Griffin Hospital’s mission is to provide personalized, humanistic, consumer-driven health care in a healing environment; to empower individuals to be actively involved in decisions affecting their care and well-being through access to information and education; and to provide leadership to improve the health of the community it serves.The Griffin Hospital of today can be characterized as a leading innovator in the healthcare field, grounded in a commitment to treating the whole person, to facilitating a superior patient experience, and to ensuring the highest levels of patient safety and medical outcomes. Griffin Hospital is known for creating its own future, rather than simply reacting to its environment, and to providing services in a way that anticipates and exceeds the highest expectations of those served. Seeking wholeness, rather than fragmentation, the physicians, staff and volunteers at Griffin Hospital are dedicated to rendering care that encompasses the mind, body and spirit and emphasizes prevention and wellness with a simple goal: to help members of the community Griffin serves live the happiest, healthiest lives possible.
Griffin is a teaching hospital and research center and offers outstanding post graduate medical education in internal and preventive medicine. Griffin is a teaching affiliate of the Yale University School of Medicine where many of Griffin’s physicians hold teaching positions.
Griffin Hospital is the home of the Yale-Griffin Prevention Research Center (PRC). The Center is one of thirty-two PRC’s funded by the Centers for Disease Control and is the only one that is hospital rather than university based. The goal of all PRCs is to develop innovative approaches to health promotion and disease prevention that will directly benefit the public’s health.
Griffin’s strategic plan will determine its course for the period 2017 through 2020. The Board adopted strategic plan challenges the organization to reach for higher levels of performance and achievement and to overcome the many obstacles impeding today’s hospitals and health care organizations including the most challenging – financial performance. It also considers the implications of health care reform and its impact on Griffin Hospital’s operation.
Last year, Griffin opened a new Interventional Radiology Suite with state-of-the-art digital imaging technology, which enables the hospital's radiologists to conduct life-saving, minimally invasive procedures that diagnose and treat a range of diseases without surgery. A 5-month comparison from last year to this year revealed a 73% increase in the number of procedures.
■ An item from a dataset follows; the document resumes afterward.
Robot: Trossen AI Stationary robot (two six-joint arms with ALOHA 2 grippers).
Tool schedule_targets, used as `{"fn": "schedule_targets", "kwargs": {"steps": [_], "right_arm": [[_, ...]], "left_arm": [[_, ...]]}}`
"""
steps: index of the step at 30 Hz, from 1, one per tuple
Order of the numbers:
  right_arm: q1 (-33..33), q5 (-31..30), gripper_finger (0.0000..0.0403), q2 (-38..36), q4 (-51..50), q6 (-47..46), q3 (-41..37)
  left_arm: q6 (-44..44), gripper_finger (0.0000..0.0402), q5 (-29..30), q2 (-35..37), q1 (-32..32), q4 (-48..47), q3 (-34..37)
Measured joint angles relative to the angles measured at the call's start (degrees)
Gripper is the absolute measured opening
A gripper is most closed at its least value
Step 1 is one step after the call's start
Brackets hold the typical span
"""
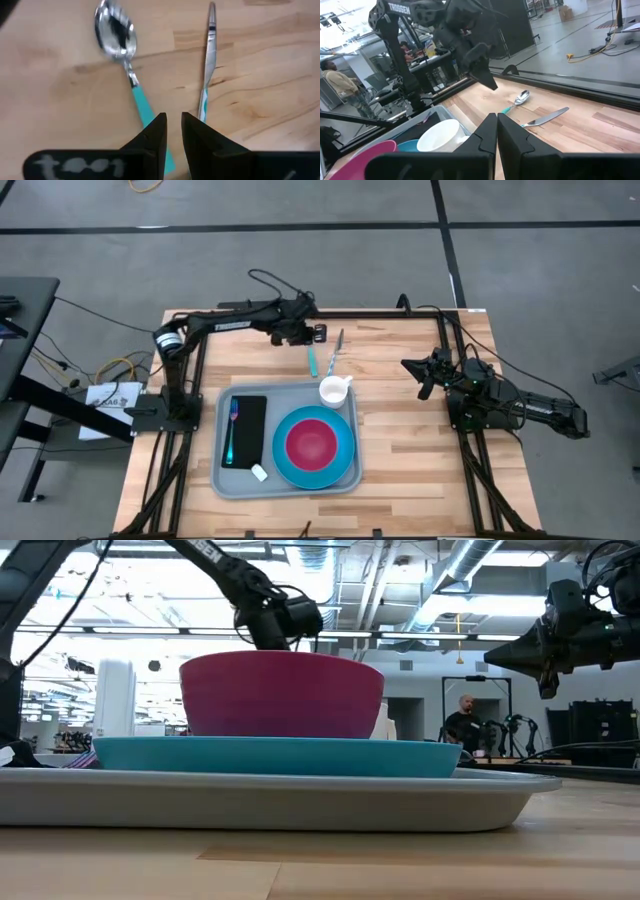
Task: Set up tray
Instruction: Put the light blue spoon on the black napkin to the right of the blue fork
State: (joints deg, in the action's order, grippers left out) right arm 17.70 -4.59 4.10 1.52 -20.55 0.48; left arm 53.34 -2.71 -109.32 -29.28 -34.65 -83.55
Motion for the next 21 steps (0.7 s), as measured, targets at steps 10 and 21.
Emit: {"fn": "schedule_targets", "kwargs": {"steps": [10,21], "right_arm": [[0.00,0.01,0.0005,0.00,0.09,0.00,-0.01],[0.00,0.01,0.0005,-0.01,0.11,0.00,-0.01]], "left_arm": [[-4.68,0.0114,5.61,-0.48,-0.34,-1.61,-6.60],[-0.27,0.0141,-0.33,-0.48,-0.33,0.58,-6.53]]}}
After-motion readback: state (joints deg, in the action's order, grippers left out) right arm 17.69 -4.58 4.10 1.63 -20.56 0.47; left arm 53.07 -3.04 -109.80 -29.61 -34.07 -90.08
State-of-the-art equipment and updated medical and information technology are critical needs for a hospital to run efficiently and provide exceptional patient care. Therefore, acquisition of new products continues to be the most pressing priority.
Unrestricted funds are also needed to support the ongoing operational needs of the hospital. Funds used support programs such as the hospice fund, providing comfort to patients as well as family members; the Childbirth Center programs such as providing special dinners for families and working with the Read to Grow program; the Planetree Fund that supports amenities such as art and music services, soft touch and Reiki; and the Cancer Center, providing financial assistance to patients in need.
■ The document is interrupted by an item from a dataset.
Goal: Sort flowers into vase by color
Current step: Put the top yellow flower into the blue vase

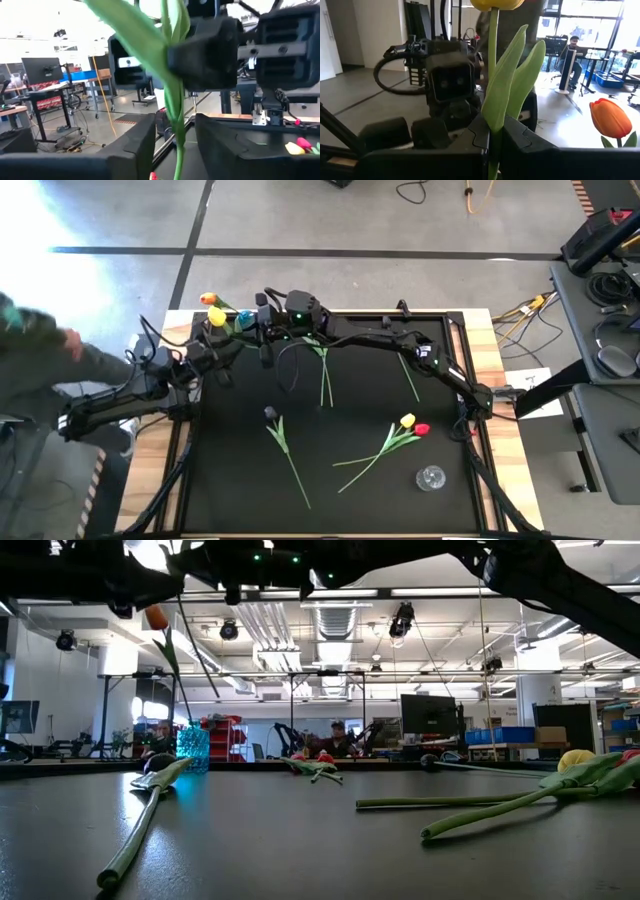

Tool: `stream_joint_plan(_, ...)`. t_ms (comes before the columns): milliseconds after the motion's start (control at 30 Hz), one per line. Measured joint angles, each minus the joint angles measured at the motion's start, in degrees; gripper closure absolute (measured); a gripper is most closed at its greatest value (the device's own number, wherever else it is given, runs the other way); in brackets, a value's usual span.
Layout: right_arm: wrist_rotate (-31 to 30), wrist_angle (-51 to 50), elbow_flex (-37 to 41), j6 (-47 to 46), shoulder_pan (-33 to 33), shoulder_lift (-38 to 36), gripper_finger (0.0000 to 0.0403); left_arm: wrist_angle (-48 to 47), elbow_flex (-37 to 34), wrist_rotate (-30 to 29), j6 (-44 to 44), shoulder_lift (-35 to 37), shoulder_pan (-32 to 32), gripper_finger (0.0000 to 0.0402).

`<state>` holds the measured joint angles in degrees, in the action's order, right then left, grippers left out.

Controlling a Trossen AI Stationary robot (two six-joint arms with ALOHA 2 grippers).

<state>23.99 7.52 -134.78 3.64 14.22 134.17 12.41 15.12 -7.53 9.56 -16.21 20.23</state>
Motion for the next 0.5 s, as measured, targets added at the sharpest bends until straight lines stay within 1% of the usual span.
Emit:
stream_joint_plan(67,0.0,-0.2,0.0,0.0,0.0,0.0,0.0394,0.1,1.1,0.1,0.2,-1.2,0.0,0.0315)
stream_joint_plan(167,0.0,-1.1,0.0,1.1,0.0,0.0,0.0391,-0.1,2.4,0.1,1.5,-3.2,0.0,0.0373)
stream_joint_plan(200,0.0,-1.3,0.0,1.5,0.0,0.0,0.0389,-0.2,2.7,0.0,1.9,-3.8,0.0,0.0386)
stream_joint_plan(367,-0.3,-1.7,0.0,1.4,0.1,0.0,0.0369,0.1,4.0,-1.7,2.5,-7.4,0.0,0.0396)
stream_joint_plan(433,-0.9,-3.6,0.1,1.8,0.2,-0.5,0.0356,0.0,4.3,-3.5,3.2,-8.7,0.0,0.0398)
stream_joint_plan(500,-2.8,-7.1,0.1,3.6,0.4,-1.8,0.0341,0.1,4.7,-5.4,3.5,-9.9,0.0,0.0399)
Over the years, Griffin Hospital has experienced significant growth, offering new services and improving our capabilities to better meet the heath care needs of the community. Last year, Griffin opened a new Interventional Radiology Suite, which is considered one of the most advance technologies available because it can diagnose and treat various medical conditions without surgery. The new Surgical Suite will open this summer to meet the hospital's growth in outpatient surgery, meet the expanding needs of new surgeons and provide our patients with an exceptional experience that exceeds expectations. The expansion of the Surgical Suite will also help accommodate new techniques developed by our highly trained surgeons, such as an outpatient hip replacement, where the patient can go home that same day.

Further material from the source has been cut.